=== Begin Enclosure ===
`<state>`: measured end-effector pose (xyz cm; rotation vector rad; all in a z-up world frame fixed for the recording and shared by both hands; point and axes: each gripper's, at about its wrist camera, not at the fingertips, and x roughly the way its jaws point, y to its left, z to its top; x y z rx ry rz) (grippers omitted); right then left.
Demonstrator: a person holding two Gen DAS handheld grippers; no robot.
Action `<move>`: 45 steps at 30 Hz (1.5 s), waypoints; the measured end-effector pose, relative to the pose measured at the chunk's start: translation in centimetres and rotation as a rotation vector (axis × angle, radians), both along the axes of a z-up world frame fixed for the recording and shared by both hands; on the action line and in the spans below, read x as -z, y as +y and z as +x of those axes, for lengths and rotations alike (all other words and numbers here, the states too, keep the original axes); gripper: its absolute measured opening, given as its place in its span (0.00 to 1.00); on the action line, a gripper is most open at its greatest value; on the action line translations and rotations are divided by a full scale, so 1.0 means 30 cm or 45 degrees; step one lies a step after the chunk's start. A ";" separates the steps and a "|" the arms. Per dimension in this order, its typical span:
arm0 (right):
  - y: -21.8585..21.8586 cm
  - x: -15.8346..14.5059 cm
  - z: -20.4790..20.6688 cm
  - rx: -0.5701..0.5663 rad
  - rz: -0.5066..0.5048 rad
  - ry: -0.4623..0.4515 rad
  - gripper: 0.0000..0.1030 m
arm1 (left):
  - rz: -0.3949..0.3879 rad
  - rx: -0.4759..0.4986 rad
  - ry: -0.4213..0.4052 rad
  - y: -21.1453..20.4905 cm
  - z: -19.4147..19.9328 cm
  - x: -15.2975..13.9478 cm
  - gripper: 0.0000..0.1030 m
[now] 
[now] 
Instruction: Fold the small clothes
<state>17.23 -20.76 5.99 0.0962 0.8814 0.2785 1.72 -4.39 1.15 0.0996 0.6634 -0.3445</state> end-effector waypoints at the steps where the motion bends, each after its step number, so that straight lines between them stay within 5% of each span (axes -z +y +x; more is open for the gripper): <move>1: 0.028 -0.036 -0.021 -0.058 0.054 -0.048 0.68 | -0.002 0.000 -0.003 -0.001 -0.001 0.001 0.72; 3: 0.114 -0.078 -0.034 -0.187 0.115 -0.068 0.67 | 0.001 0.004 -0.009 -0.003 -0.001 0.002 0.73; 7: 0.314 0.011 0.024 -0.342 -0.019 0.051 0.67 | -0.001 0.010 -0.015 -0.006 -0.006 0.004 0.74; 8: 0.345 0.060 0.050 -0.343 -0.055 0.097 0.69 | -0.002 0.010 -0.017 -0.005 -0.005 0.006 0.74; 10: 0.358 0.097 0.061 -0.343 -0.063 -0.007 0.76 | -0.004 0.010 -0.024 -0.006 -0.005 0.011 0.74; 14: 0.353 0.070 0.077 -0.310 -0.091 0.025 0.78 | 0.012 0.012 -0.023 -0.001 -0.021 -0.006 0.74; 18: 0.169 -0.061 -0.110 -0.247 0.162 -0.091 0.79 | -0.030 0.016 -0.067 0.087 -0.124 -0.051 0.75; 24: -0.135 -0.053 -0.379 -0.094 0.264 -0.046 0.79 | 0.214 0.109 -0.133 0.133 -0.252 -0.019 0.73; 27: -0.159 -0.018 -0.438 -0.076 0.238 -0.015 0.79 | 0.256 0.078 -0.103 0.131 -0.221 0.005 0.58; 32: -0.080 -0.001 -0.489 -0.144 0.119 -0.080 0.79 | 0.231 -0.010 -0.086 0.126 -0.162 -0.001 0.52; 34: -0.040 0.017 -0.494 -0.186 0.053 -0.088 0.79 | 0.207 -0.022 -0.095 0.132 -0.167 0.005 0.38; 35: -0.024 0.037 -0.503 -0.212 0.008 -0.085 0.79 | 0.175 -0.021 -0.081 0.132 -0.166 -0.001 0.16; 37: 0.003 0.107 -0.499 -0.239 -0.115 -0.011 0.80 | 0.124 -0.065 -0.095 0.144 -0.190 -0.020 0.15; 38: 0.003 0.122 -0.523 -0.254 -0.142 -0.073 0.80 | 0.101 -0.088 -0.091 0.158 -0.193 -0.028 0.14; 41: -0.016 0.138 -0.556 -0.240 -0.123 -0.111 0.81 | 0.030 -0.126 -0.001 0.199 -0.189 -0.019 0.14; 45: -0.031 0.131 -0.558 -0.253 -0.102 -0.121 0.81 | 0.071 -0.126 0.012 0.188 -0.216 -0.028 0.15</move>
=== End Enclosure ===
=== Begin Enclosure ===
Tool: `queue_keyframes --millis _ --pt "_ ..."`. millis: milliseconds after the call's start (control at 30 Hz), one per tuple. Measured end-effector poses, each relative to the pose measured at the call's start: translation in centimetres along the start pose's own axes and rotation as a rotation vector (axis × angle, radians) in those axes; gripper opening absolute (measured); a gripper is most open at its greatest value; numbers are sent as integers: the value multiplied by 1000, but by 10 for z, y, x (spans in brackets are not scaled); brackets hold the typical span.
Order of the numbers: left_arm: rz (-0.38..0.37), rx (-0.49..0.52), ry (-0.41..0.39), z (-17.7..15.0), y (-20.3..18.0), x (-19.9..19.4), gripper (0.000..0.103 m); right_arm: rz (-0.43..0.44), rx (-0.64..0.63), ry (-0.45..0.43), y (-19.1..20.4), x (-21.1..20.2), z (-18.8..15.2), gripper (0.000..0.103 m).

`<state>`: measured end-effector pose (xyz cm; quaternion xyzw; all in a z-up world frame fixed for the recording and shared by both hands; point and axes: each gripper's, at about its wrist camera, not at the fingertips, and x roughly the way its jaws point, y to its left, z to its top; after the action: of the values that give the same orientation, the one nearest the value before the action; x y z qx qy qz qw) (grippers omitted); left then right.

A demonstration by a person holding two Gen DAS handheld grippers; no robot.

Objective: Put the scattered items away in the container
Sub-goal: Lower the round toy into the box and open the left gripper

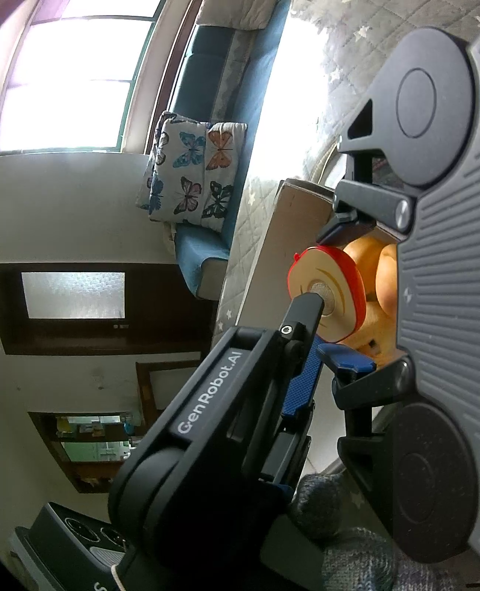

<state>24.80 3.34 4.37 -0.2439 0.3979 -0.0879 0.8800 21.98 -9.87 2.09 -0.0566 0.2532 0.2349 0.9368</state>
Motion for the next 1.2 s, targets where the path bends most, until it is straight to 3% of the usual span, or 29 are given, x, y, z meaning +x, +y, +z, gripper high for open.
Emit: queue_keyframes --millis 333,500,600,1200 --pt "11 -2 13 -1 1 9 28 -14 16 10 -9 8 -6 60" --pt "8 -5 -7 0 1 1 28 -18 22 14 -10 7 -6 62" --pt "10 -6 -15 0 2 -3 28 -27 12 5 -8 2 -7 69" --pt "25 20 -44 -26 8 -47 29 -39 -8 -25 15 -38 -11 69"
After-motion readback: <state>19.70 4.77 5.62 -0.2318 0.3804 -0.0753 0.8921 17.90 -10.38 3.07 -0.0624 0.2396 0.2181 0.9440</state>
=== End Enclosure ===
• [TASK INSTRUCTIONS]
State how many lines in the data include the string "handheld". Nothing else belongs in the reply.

• [TASK OUTPUT]
2